I am not familiar with restic profile, but looks ok-ish. As a small thing, I’d suggest adding no-scan to it, which helped me on slow-access situations.

I did have that at one point. I had a lot more parameters, but stripped them all back in case any caused the issue. I’ll give it another go, as it can’t do any harm (hopefully), ty.

55TiB in 10 hours is about 1.5Gbyte/second, so i think your 10 hour run is not enough for Restic to finish scanning all data?
The data chunk upload will be taken care of, since restic will not re-upload any data it already transferred in previous runs.

But as long as the first backup (incl scan of all files) is not completed, the snapshot will not be created and restic will rescan all files next time you run it.

If you run stock Restic with the standard scan option it will show you an estimate of how far it is and how much still need to be done.
That should give you a good insight if Restic would be able to complete in 10 hours. Example:
image

If the answer on that is NO you have a few options, in random order:

  1. run restic once during the day and let it finish. you could opt a weekend for this?
  2. break the entire backup down in smaller chunks which can be completed in 10 hours. then use the
    --parent <previous_snapshot_id>
    option to chain the next backup to the previous which will prevent rescanning of all data. once the final part is done you can continue with normal backups without that option.

Hi,

Thanks for the detailed response! You’re right it can’t complete it in one go. My understanding was that if killed, Restic will resume where it was before, without scanning all the files all over again. Is this not the case? Perhaps this is only once it has done an initial backup?

My strategy has been to just kill the backup at 06:00 and continue again at 20:00.

We are running it over weekends too, the whole time, and it still hasn’t finished. Does the same thing in the output where just nothing happens.

Option #2 you mentioned does sound interesting. How would I go about doing this? I assume it’s all one repository; split the files into 10 directories, for example, and then how would I go about backing these up so once all 10 are done they can be merged?

Thanks!
Chris

P.S., if indeed it must scan files every time until the first backup, then it can be killed and continue, that’ll be where the problem may lie. The weekend schedule for the initial backup is: Friday at 20:00 to Monday at 06:00, which is 58 hours.

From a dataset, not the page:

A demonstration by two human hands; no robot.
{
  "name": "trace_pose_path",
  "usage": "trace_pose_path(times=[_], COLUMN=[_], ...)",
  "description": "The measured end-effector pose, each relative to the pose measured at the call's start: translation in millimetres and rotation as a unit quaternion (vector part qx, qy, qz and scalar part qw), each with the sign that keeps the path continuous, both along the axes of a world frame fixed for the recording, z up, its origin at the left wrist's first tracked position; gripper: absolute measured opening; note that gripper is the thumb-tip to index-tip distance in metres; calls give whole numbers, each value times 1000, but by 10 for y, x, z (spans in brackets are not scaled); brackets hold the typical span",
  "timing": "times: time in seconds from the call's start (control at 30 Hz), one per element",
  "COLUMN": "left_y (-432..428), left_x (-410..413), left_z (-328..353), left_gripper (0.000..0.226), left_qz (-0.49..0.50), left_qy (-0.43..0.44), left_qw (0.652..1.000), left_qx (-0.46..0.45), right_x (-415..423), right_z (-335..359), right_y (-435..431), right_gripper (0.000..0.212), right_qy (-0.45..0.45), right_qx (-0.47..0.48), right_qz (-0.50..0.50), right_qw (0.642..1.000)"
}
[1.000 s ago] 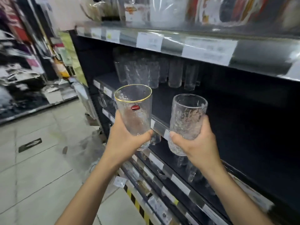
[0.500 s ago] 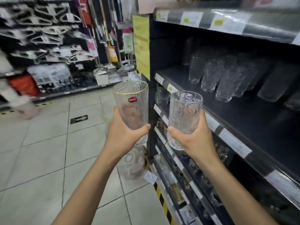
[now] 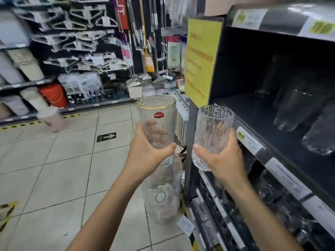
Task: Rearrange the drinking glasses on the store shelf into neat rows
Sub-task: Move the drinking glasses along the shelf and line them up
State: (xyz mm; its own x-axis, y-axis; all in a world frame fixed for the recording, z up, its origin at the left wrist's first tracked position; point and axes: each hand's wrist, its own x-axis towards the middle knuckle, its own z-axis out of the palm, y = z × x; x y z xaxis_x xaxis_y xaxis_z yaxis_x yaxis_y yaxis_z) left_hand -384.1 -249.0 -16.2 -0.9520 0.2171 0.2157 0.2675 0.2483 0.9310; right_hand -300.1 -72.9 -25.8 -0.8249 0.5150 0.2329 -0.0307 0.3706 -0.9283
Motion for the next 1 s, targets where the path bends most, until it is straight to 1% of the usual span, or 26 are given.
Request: trace_pose_path(times=[0.13,0.27,0.4,0.5,0.57,0.67,0.8,0.83,0.9,1.0], left_y=[227,475,780,1044,1241,1491,1732,1781,1857,1948], left_x=[-634,-1132,-1446,-1598,-1660,-1694,-1677,-1668,-1623,-1556], left_z=[53,67,127,172,172,208,296,303,326,314], left_gripper=[65,66,67,75,85,78,79,75,65,64], left_qz=[-15,-37,-105,-174,-227,-297,-394,-414,-457,-509], left_qy=[1,-2,2,-9,-11,-14,1,6,16,22], left_qw=[1000,999,994,984,973,954,918,909,889,861], left_qx=[-13,-16,-24,-33,-36,-36,-42,-36,-24,-16], right_x=[-617,-990,-1138,-1129,-1081,-949,-710,-650,-535,-370], right_z=[19,81,184,193,196,216,236,246,267,265], right_y=[200,408,622,767,818,826,716,673,578,424], right_gripper=[61,55,57,59,60,56,55,54,54,55], right_qy=[2,24,43,57,59,56,56,54,52,45], right_qx=[-15,-34,-25,-22,-17,0,8,12,17,18], right_qz=[-18,-33,-71,-143,-197,-283,-388,-411,-450,-498], right_qw=[1000,999,996,988,978,957,920,910,891,866])
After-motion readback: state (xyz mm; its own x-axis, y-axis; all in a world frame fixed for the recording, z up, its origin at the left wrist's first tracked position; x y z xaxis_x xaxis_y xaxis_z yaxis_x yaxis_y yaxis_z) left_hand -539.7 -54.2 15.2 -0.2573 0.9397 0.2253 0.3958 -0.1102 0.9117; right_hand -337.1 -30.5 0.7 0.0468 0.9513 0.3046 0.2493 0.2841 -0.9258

(55000/(3600*58))*8 = 2.1Gb/s. We achieve almost that to S3, but clearly not quite haha. So perhaps S3 is reporting 55TiB, but it’s actually NOT finished, just so so so close…

Is this possible?

Not sure what requirements do you have, but is it an option for you to create a filesystem snapshot (I think glusterfs can do that via lvm) and to run a restic backup of that snapshot without interruption?
The snapshot will ensure consistency of source data.
If CPU and network bandwidth are your concern, you could limit the usage of the restic cli with nice and ionice commands to an acceptable degree and let it run until it completes.

1 Like

@Chris1,
relevant manual section:
# Backing up - File change detection

relevant cmdline help info:

restic backup --help|grep "\-g"
  -g, --group-by group                         group snapshots by host, paths and/or tags, separated by comma (disable grouping with '') (default host,paths)
      --parent snapshot                        use this parent snapshot (default: latest snapshot in the group determined by --group-by and not newer than the timestamp determined by --time)

Splitting goes like this, pseudo code:

restic -r <your-repo> backup <data-root/subfolderN> --group-by host
[repeat for all subfolders; and data-root/ as a last step]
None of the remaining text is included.